だから私は、何度も彼を殴った。殺してしまおうとも思った。そうすれば全て終わるって。でもできなかった。彼を狂わせてしまったのは私の責任だから。トモモをひとりにするわけにはいかないから。
「警察に行こう。」
トモモが何をされたかを知った私は、そう伝えた。だけどトモモは、それを断った。そして・・・
「こんなこと・・誰にも知られたくない・・・。」
恐怖と苦痛と不安を押し込めた表情でそう言った。
トモモは自分がどんな目にあったのか・・・それを両親に伝えずに、あれは家出だと言い続けているらしい。だから私も口にできない。トモモ自身が立ち直ってくれるまで・・・。
・・・私が支えになるしかない・・・。
・・・ーーーしかし思ったりも早く、トモモは立ち直った・・・のかな?今も一緒に学校に行ってる。ただ以前に比べて更にべったりひっつくようになった。
季節的にまだ暑いから汗が・・・でも「離れて。」なんて酷いことは言えない。
教室の席も、常に私の隣にしてもらった。不登校児が再登校するための条件として。
家も二人で一つずつ帰る。そして常にどちらかの家に寝泊まりして・・・三食すべて一緒に食べて・・・寝るときも一緒に寝た。
私とトモモは、完全に二人で一つの共同体になってしまった。
・・・変わったことと言えばもう一つある。
最後に犯罪者と会った日以降、毎日のように『愛してる。』とメールが届くようになった。

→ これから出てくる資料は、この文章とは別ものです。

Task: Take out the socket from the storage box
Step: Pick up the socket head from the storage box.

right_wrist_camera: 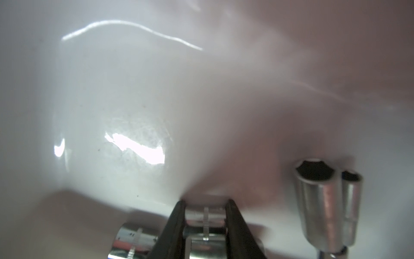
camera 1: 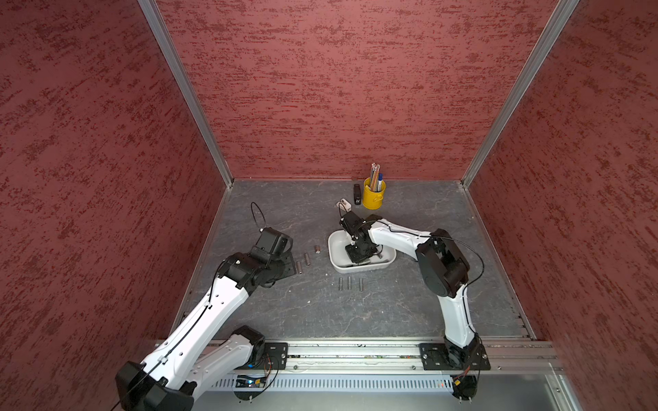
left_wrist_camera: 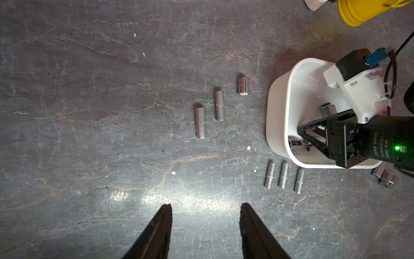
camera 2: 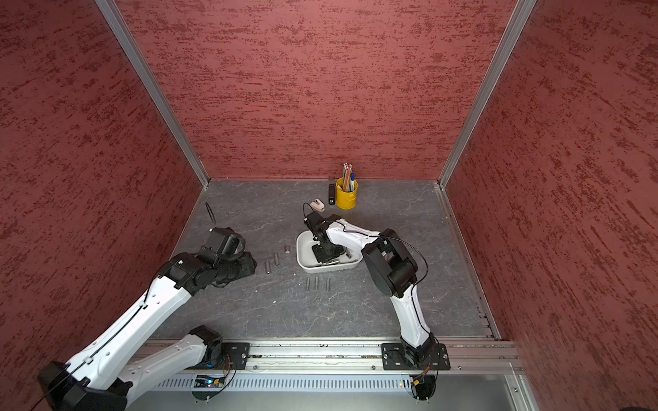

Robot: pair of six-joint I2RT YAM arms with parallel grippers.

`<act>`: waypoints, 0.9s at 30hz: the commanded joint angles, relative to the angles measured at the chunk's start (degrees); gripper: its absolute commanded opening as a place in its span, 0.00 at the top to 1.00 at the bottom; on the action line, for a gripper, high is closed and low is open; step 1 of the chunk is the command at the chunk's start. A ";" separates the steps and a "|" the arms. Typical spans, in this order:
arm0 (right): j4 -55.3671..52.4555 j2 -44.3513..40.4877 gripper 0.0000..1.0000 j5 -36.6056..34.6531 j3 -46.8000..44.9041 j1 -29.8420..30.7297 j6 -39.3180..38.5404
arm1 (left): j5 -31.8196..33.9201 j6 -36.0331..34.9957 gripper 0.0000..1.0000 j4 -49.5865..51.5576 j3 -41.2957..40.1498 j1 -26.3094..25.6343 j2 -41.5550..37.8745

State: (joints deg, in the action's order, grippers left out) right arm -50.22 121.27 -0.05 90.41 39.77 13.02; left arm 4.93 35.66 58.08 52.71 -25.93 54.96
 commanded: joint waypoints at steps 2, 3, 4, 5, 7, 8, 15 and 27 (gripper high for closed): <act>2.34 2.19 0.82 -1.10 2.82 -0.63 3.18 | 0.09 -0.77 0.48 -0.52 -0.67 0.44 0.21; 2.40 1.99 0.83 -0.92 3.60 -0.90 3.57 | 0.05 -0.77 0.48 -0.52 -0.68 0.44 0.22; 2.36 1.80 0.85 -0.72 4.14 -1.03 3.87 | 0.04 -0.76 0.48 -0.60 -0.68 0.44 0.18; 2.22 1.54 0.86 -0.52 4.70 -1.24 3.96 | 0.05 -0.77 0.48 -0.60 -0.76 0.44 0.23; 1.75 1.21 0.87 0.02 5.73 -1.76 4.54 | 0.09 -0.79 0.48 -0.69 -0.74 0.45 0.21; 1.64 0.91 0.87 0.31 5.91 -2.11 4.85 | 0.05 -0.85 0.48 -0.76 -0.76 0.44 0.28; 0.16 -1.69 0.88 2.37 6.34 -3.64 6.67 | 0.08 -0.79 0.48 -0.87 -0.94 0.44 0.32; -3.06 -5.74 0.88 5.76 7.01 -5.14 12.01 | -0.16 -0.96 0.48 -0.97 -0.85 0.44 0.82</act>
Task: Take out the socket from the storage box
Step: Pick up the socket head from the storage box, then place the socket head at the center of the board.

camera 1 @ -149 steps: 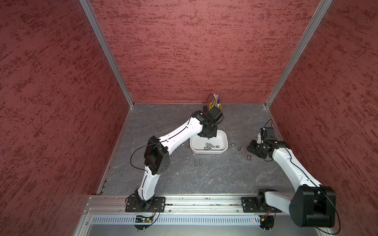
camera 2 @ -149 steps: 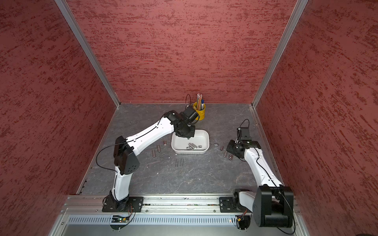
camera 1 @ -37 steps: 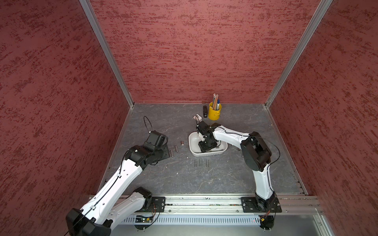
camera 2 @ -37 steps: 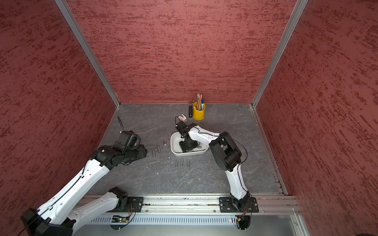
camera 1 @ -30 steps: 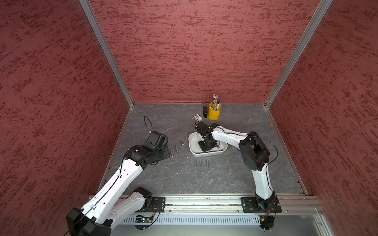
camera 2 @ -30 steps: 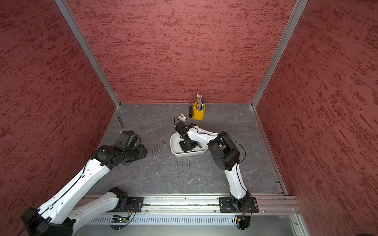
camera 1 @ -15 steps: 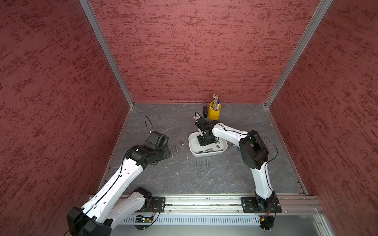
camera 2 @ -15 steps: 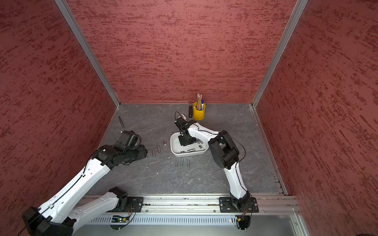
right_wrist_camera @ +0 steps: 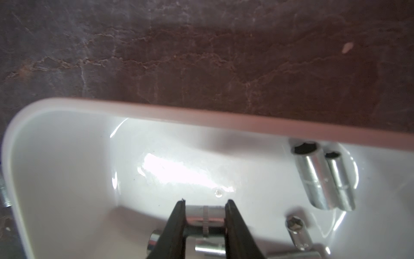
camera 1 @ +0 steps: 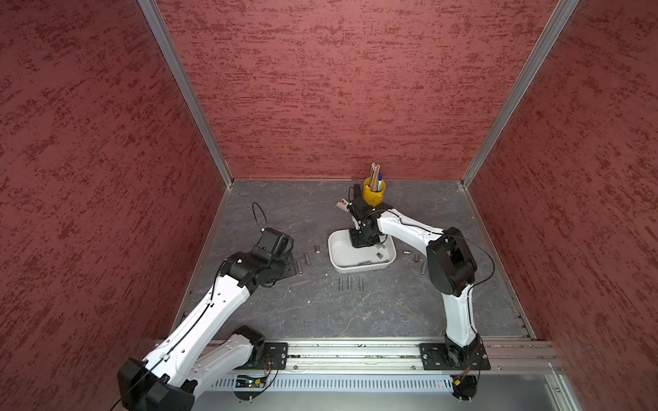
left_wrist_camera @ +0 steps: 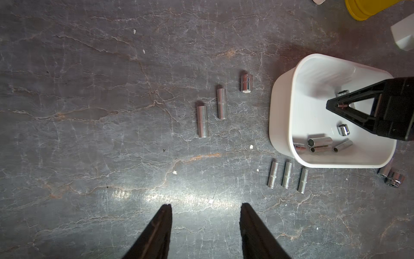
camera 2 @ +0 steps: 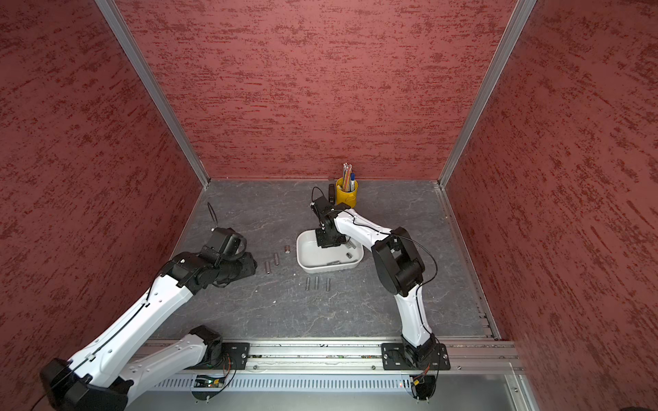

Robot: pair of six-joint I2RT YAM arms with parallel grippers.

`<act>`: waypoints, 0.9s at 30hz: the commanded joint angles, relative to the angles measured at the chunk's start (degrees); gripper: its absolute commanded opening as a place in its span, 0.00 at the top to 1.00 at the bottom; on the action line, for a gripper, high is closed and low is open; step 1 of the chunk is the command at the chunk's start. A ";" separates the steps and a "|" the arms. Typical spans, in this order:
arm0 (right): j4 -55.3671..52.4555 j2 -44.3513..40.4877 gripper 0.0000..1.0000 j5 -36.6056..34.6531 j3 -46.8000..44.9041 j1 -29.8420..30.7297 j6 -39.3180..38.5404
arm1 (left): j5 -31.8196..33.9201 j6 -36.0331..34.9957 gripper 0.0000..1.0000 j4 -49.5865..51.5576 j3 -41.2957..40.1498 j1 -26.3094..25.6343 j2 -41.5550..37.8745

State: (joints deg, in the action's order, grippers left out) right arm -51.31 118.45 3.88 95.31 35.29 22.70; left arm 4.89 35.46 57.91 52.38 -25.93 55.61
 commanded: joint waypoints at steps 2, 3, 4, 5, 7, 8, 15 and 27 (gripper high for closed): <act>-2.71 -3.98 0.88 1.83 2.49 -0.70 2.56 | -0.22 -0.79 0.48 -0.87 -0.56 0.44 0.16; -2.99 -4.51 0.88 1.92 2.59 -0.87 2.37 | -0.22 -0.80 0.48 -0.91 -0.61 0.44 0.14; -3.34 -5.31 0.88 1.72 2.53 -1.03 2.27 | -0.31 -0.81 0.48 -0.99 -0.61 0.44 0.20; -3.70 -6.21 0.88 1.62 2.41 -1.38 2.18 | -0.29 -0.80 0.48 -1.00 -0.57 0.44 0.21; -4.47 -8.37 0.88 1.49 1.71 -2.49 1.79 | -0.40 -0.83 0.48 -1.04 -0.61 0.45 0.27; -4.67 -9.81 0.88 1.27 0.88 -3.35 1.65 | -0.57 -0.84 0.48 -1.15 -0.61 0.44 0.33; -4.56 -23.54 0.87 -1.49 -11.14 -13.93 0.59 | -0.90 -1.01 0.48 -1.74 -0.81 0.44 0.36; 2.52 -42.55 0.84 -2.17 -39.99 -40.92 2.35 | -1.92 -1.80 0.48 -2.78 -1.32 0.44 -0.50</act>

当然、すべてに対して『愛してない。消えろ犯罪者。』と送り返し続けている。
・・・私はまだ・・彼のことが好きなのだろうか・・・。
そんなはずはないと、信じているけれど・・・今までの経験から確信へ至ることはできていない。
・・・ーーー更に2ヶ月が経ち、季節が移り変わる頃・・・トモモの症状はだいぶ落ち着いてきたと思う。今ではべったりが減り、常に手を繋いだ状態だけが続いている。
ただ回復訓練をする度に、まだ全然戻ってないなとも思えてくる。
この手を離してしまうと、トモモは再び不安や恐怖に押し潰されてしまうから。この症状は・・・本当に治るのだろうか・・・。